ASSIGNMENT:
In the lines below, look for "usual". Copy each line where it appears.

···

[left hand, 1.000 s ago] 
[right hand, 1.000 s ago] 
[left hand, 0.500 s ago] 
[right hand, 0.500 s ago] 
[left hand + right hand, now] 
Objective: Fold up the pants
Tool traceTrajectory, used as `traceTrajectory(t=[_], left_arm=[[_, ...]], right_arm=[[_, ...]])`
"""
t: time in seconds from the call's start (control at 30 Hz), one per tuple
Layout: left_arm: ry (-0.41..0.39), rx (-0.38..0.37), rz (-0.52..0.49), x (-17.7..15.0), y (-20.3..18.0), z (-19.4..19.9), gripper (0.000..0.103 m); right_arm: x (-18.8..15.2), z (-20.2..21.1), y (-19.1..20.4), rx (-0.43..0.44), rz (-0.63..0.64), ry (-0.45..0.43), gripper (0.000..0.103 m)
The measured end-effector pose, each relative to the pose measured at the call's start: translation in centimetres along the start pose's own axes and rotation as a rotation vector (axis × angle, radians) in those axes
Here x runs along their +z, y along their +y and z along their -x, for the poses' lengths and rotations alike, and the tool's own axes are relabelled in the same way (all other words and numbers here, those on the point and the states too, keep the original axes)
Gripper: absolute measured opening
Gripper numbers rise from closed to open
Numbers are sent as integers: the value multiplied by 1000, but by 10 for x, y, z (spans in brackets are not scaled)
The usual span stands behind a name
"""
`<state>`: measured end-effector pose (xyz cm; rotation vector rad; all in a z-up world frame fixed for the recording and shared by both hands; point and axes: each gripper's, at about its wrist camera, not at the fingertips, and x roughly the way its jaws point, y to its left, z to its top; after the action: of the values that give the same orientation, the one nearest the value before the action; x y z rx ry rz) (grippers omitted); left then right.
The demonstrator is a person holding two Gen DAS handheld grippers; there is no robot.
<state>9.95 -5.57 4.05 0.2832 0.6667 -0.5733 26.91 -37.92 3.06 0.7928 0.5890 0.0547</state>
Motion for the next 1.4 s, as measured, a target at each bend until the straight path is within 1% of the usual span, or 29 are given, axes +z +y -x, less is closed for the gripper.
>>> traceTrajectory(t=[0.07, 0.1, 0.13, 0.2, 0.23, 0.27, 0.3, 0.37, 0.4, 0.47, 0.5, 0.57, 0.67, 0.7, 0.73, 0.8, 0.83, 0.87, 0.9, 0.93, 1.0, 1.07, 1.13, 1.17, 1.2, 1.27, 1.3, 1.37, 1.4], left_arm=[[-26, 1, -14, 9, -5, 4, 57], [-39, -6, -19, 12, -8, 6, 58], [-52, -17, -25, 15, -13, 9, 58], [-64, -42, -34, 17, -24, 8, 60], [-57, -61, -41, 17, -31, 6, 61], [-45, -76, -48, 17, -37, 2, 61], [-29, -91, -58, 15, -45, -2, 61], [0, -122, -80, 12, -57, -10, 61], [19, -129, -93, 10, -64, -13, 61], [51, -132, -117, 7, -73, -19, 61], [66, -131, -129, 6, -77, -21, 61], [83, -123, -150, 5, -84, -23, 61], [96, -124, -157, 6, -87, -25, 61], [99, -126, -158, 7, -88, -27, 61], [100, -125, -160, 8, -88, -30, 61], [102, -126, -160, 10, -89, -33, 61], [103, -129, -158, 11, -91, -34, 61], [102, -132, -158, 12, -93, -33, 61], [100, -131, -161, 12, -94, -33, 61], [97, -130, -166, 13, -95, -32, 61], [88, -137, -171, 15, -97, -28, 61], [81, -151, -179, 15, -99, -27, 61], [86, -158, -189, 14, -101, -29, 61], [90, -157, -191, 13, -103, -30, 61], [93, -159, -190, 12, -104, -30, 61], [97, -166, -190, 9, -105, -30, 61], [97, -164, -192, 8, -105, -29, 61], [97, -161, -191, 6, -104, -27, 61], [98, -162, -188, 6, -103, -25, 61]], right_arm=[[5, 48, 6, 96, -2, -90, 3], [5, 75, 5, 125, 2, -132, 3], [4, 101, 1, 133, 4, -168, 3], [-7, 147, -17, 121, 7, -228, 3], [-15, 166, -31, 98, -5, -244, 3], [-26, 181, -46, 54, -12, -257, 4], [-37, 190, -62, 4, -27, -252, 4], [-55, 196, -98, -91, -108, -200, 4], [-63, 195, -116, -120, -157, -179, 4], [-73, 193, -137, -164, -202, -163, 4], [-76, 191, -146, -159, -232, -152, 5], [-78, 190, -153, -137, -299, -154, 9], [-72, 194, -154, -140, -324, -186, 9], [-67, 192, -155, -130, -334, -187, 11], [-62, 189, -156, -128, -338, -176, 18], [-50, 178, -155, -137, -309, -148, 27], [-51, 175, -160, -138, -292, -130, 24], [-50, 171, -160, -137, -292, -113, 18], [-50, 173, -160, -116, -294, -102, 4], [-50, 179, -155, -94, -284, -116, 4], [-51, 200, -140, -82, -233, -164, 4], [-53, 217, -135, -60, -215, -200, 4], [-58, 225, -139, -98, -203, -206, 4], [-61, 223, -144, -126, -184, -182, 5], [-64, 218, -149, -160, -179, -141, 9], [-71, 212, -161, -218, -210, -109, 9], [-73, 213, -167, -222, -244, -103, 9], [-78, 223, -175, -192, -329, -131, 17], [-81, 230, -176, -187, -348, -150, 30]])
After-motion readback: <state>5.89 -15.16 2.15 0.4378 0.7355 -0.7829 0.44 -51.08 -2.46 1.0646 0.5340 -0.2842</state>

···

WRITTEN ANSWER:
The usual span stands behind a name
Motion for the next 1.4 s, as measured, a target at each bend until the straight path is within 1% of the usual span, or 29 are given, axes +z +y -x, less is closed for the gripper.

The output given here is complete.